President Trump is right to strongly consider leaving NATO.
I support the President’s constitutional authority under Article II to withdraw from any treaty — including NATO — without needing Senate approval. Congress tried to block that with the 2023 Kaine-Rubio provision in the NDAA, but the Constitution grants the executive power to the president.
thehill.com/homenews/admin…
Treaty making is an executive power. The Constitution’s requirement that treaties may only be made with the consent of two-thirds of the Senate is a limitation on this inherent executive authority, the purpose of which is make it difficult to get enter into alliances.
nationalreview.com/news/senate-pa…
The Constitution’s silence on treaty withdrawal means that the president retains the executive authority to remove the United States from treaty obligations. The Founders were wise to make it be difficult to enter into treaty obligations and easy to withdraw from them once they were no longer in the national interest.

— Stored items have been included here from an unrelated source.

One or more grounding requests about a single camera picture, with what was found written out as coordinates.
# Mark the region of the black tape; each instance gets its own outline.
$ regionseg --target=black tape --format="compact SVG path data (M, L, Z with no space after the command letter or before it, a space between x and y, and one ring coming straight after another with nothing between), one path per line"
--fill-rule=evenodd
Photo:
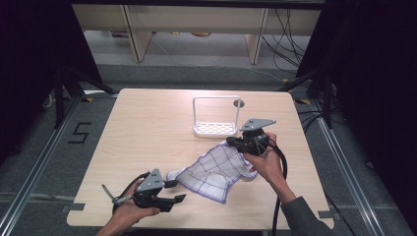
M71 204L70 210L84 210L86 204Z
M73 135L81 135L83 136L83 139L81 141L69 141L68 144L71 145L79 145L79 144L83 144L86 142L87 136L89 135L89 133L86 132L78 132L78 129L80 128L80 126L82 125L90 125L91 122L79 122L77 125L76 130L74 131Z
M333 213L330 210L319 210L319 218L333 218Z

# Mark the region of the black cable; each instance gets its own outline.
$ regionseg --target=black cable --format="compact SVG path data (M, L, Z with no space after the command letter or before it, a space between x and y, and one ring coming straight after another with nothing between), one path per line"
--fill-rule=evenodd
M341 211L338 209L338 207L336 206L336 204L331 200L331 198L328 196L328 194L325 192L325 196L328 199L328 201L333 205L334 209L337 211L337 213L339 214L340 218L343 220L343 222L346 224L347 228L349 228L350 233L352 233L353 236L356 236L355 231L353 231L353 228L350 226L350 224L347 222L347 220L344 218L343 214L341 213Z
M126 195L126 193L129 191L129 189L130 188L132 188L132 186L136 183L136 182L138 182L138 180L140 180L140 179L142 179L142 178L146 178L147 176L149 175L149 173L145 173L145 174L142 174L142 175L140 175L140 176L138 176L138 177L136 177L129 185L128 185L128 187L126 187L126 189L122 192L122 194L118 197L118 198L123 198L125 195ZM117 209L119 207L119 205L113 205L113 210L112 210L112 213L114 213L114 211Z
M298 67L299 64L297 62L294 62L293 60L291 60L289 57L285 56L284 54L282 54L281 52L276 50L276 47L272 47L269 42L265 39L265 37L263 36L263 40L264 42L267 44L267 46L269 47L269 49L276 55L282 57L282 59L284 59L285 61L291 63L293 66Z
M279 23L281 24L281 27L282 27L282 32L283 32L282 36L284 36L284 35L286 36L286 38L288 39L288 42L290 43L290 45L292 47L292 52L294 53L295 58L297 58L298 63L300 63L301 62L301 58L299 56L300 54L297 52L295 46L298 47L299 49L301 49L303 52L304 52L304 50L300 46L298 46L298 44L292 38L291 24L290 24L290 16L291 16L290 10L287 9L287 22L286 22L285 26L282 23L281 17L279 16L278 11L276 9L275 9L275 14L276 14L276 16L279 20Z
M324 114L324 111L319 111L319 114L316 114L314 116L310 116L307 119L305 119L304 121L302 121L301 123L304 123L306 120L311 119L309 121L309 123L303 128L304 133L307 132L309 126L315 121L317 120L317 118L319 118L320 116L322 116ZM333 205L334 209L337 211L337 213L339 214L340 218L343 220L343 222L346 224L346 226L349 228L350 232L352 233L353 236L356 236L355 232L353 231L352 227L350 226L350 224L347 222L347 220L343 217L341 211L338 209L338 207L335 205L335 203L331 200L331 198L328 196L328 194L326 194L325 192L325 196L328 199L328 201Z
M334 107L330 110L331 112L341 112L337 107ZM299 111L297 114L307 114L307 113L315 113L315 112L324 112L323 110L309 110L309 111Z
M279 149L278 145L276 144L276 142L272 139L269 139L271 142L273 142L273 146L268 144L271 148L273 148L273 150L279 155L281 162L282 162L282 175L284 177L284 179L286 179L287 177L287 173L288 173L288 166L287 166L287 162L286 162L286 158L284 153L282 152L281 149ZM278 213L279 213L279 206L281 204L281 200L279 198L276 198L276 203L275 203L275 210L273 213L273 221L272 221L272 236L276 236L276 225L278 222Z
M324 112L322 112L322 113L320 113L320 114L317 114L317 115L314 115L312 118L313 119L311 119L310 121L309 121L309 123L307 123L307 125L303 128L303 130L304 130L304 133L307 133L307 130L309 129L309 127L310 127L310 125L315 121L315 120L317 120L317 118L319 118L319 117L321 117L321 116L323 116L325 113Z
M277 44L279 44L279 43L280 43L280 41L281 41L282 37L283 37L283 35L281 36L281 38L280 38L280 39L279 39L279 41L278 41L278 40L276 40L275 35L273 35L273 36L272 36L273 40L275 40L275 42L276 42ZM280 46L282 49L284 49L285 51L293 52L291 49L286 48L286 47L284 47L284 46L283 46L283 45L281 45L281 44L279 44L279 46Z

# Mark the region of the wrist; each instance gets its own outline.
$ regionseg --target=wrist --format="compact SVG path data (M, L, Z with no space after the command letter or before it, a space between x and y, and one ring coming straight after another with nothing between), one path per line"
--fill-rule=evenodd
M268 181L283 204L296 199L284 178L274 178Z
M117 236L121 235L125 229L120 228L120 223L115 222L114 218L111 218L107 224L101 228L97 236Z

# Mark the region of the gray carpet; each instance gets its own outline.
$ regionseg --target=gray carpet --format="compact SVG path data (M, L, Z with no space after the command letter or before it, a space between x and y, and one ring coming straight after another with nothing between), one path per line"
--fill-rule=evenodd
M276 90L283 86L280 80L294 80L294 75L279 70L259 70L254 72L244 68L207 68L207 67L135 67L135 66L99 66L104 82L114 89L155 88L155 89L236 89L236 90ZM83 84L85 89L95 89ZM308 83L295 88L291 94L295 99L306 98ZM66 223L65 208L71 203L81 185L95 146L115 98L94 98L92 102L81 102L65 131L57 149L54 151L42 177L33 193L45 196L61 196L55 202L47 198L32 198L26 205L12 235L94 235L96 227L72 227ZM313 110L312 105L297 104L299 112ZM311 116L300 114L300 122ZM381 220L387 235L413 235L408 229L394 202L390 198L378 175L365 167L366 155L357 144L342 113L333 112L333 131L343 151L360 180L366 196ZM10 202L6 193L16 193L23 184L30 168L39 156L54 125L54 108L48 108L32 125L26 139L22 142L22 151L10 156L0 169L0 190L3 198L0 210L4 212ZM80 122L89 122L80 131L89 133L83 144L69 144L82 137L73 135ZM328 143L317 123L313 122L306 132L314 161L325 192L335 202L343 217L353 227L356 235L369 235L368 229L355 205L344 179L338 169ZM334 232L338 235L351 235L346 224L340 220L333 206ZM259 232L230 231L160 231L141 230L141 235L259 235ZM279 235L289 235L282 231Z

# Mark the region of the person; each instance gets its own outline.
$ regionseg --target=person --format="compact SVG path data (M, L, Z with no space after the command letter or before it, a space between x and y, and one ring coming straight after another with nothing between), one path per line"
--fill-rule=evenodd
M266 134L271 140L270 144L274 146L276 134ZM316 218L303 197L295 197L282 174L280 156L272 147L268 147L261 157L249 153L243 153L243 157L252 163L252 170L258 171L278 195L293 236L335 235L326 224Z
M271 144L276 144L276 134L266 132ZM335 235L322 221L318 220L303 197L296 197L282 174L281 160L272 147L268 147L261 157L244 153L243 157L252 163L251 171L258 173L267 180L281 201L281 209L285 214L291 234L294 236L328 236ZM127 195L133 194L134 185ZM116 236L123 233L133 224L146 216L159 213L158 208L138 208L129 200L119 206L108 223L101 228L97 236Z

NATO’s Article 5 cannot obligate us to war. It requires only “such action as it deems necessary” consistent with each nation’s Constitution. Congress alone has the power to declare war — no alliance overrides that. The alliance is already too big from endless expansion. We need a real debate: Is this Cold War structure still useful to American interests, or has it become a one-way burden?
paul.senate.gov/op_eds/respons…
Trump is forcing the conversation on burden-sharing. Alliances should serve us — not entangle us indefinitely. Let’s have that honest discussion.